The proposed tax increase in CA would have double the tax burden on residents to fund a single-payer healthcare system.
A proposed constitutional amendment (ACA 11) in California would have increase taxes by $12,250 per household, roughly doubling the state’s already high tax collections to fund a first-in-the-nation single-payer healthcare system. The proposal died in the California legislature after it failed to get a vote.
Newsom has been an active voice for single payer healthcare for years, and has prioritized the initiative in an attempt to deliver on his political promises.
The top marginal rate on wage income would have increased to 18.05 percent, almost 13 percent higher than the national median maximum marginal rate.
California Representative Michelle Steel voiced her opposition to the proposal on Twitter, tweeting, “Newsom’s budget proposal will bankrupt California!” Steel stated that the proposal would raise taxes on working-class people, provide undocumented immigrants with free healthcare, and implement a costly gas tax.
A recent legislative analysis estimated single-payer healthcare could cost California between $314 billion and $391 billion annually, financed by a series of tax hikes on businesses, workers, and high earners.
Assemblymember Vince Fong, a Bakersfield Republican, said the price tag for the single-payer system is more than the state’s entire budget.
“The jaw-dropping price of this singular program is more than the entire budget of the proposal of $286 billion proposed by the governor.” Fong said in a statement.
The proposal for a $163 billion a year tax increase comes as the California Legislative Analyst’s Office is projecting a $31 billion surplus. The $163 billion in additional revenue that proponents of ACA 11 hoped to generate each year exceeds all state revenue for any year before FY 2020.

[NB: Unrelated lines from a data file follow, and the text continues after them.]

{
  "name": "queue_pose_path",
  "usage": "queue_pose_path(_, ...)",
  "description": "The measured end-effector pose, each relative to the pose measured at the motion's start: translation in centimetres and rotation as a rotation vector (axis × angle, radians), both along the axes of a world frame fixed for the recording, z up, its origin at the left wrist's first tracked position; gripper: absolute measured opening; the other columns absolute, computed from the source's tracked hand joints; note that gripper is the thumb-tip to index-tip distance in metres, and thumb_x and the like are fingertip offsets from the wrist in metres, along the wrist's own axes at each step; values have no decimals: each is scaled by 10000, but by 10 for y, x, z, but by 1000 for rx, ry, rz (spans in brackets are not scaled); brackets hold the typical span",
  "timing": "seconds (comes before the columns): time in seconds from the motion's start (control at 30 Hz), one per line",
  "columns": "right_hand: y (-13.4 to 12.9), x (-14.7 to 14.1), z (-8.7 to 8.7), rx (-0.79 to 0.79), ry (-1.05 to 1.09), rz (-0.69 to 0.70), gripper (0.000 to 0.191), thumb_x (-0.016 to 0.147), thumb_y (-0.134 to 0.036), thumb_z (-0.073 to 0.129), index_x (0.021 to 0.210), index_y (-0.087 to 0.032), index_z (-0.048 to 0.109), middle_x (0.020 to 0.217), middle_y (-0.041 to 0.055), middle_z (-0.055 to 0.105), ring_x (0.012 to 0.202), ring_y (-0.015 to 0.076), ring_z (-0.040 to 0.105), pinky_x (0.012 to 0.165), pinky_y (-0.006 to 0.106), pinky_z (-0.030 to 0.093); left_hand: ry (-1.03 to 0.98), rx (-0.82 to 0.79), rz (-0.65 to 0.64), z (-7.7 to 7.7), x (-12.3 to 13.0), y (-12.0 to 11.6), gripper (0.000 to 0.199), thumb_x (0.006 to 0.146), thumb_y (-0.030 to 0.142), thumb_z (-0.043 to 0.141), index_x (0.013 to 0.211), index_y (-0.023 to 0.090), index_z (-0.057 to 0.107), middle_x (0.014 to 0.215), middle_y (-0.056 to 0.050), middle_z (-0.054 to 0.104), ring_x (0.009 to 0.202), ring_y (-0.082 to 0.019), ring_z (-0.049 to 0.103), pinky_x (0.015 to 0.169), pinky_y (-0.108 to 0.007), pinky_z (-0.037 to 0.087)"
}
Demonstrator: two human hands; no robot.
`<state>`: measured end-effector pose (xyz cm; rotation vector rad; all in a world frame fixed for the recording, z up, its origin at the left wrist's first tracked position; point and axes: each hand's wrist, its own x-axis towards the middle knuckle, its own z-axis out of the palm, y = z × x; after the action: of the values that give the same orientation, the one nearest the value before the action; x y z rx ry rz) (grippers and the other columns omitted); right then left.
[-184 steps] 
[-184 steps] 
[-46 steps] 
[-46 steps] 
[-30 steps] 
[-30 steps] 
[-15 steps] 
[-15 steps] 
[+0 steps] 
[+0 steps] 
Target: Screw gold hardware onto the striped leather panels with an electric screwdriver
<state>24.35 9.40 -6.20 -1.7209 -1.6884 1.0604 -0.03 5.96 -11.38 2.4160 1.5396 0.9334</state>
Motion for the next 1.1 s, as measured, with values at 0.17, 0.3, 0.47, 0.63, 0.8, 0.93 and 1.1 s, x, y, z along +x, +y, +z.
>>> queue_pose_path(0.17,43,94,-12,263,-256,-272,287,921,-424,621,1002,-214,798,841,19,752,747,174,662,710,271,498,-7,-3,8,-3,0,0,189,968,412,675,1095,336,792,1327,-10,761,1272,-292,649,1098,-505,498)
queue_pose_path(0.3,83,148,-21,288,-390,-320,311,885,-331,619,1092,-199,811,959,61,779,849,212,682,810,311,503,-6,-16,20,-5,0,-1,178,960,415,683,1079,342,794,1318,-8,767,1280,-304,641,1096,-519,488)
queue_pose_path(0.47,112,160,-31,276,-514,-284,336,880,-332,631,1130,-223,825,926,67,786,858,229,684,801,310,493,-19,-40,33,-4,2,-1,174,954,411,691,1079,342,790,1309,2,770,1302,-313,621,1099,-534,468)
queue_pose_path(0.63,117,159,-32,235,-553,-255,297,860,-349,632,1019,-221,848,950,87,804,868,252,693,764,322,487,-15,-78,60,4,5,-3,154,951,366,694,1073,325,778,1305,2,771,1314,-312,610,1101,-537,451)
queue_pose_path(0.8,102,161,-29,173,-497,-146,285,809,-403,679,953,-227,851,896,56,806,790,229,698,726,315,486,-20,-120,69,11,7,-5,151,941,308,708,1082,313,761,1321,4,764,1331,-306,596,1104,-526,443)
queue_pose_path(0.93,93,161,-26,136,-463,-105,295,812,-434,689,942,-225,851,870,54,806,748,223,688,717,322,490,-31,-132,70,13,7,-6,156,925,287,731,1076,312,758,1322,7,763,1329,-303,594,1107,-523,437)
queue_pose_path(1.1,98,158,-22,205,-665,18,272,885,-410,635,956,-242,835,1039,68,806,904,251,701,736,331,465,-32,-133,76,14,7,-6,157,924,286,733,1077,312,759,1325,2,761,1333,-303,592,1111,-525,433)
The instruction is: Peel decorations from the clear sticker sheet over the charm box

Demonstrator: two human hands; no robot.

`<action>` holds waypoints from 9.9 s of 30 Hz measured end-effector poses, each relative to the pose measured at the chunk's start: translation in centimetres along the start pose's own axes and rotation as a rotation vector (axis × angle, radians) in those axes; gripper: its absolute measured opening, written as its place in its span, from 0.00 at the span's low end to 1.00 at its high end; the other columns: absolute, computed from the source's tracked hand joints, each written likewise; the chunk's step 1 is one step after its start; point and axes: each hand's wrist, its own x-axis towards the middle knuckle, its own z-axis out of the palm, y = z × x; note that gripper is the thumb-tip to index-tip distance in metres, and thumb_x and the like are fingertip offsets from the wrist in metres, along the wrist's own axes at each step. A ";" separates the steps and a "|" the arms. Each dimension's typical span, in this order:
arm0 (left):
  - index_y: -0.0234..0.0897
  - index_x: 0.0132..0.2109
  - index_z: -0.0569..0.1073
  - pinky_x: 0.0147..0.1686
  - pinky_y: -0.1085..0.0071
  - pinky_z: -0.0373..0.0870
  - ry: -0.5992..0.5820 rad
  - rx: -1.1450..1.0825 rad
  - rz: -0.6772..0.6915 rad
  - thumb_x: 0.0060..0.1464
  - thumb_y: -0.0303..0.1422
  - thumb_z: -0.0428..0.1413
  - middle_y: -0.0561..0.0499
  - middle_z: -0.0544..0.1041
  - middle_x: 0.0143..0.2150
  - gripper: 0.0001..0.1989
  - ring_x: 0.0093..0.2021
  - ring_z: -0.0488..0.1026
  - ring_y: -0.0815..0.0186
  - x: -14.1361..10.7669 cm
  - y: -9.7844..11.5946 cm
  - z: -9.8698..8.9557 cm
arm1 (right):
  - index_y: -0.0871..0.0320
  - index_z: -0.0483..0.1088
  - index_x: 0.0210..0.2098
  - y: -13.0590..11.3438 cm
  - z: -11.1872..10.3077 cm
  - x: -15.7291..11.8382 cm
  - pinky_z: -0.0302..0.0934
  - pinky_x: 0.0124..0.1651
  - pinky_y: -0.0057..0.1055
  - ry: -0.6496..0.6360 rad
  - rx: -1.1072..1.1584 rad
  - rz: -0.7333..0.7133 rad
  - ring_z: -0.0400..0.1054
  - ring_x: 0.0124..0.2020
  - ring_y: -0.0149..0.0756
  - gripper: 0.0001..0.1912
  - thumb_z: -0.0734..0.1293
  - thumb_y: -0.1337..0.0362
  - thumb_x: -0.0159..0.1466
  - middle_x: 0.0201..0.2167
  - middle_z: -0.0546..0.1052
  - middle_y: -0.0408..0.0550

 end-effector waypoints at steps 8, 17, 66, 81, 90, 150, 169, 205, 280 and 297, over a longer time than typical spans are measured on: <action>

Like most states, California’s revenues grew rapidly over the past two years. Unlike most states, however, California faces a downside risk in the form of a continuing exodus of taxpayers, accelerated by the rise of remote work and increased workplace mobility. California lost 0.8 percent of its population between April 2020 and July 2021, the fourth-largest decline in the country after the District of Columbia, New York, and Illinois.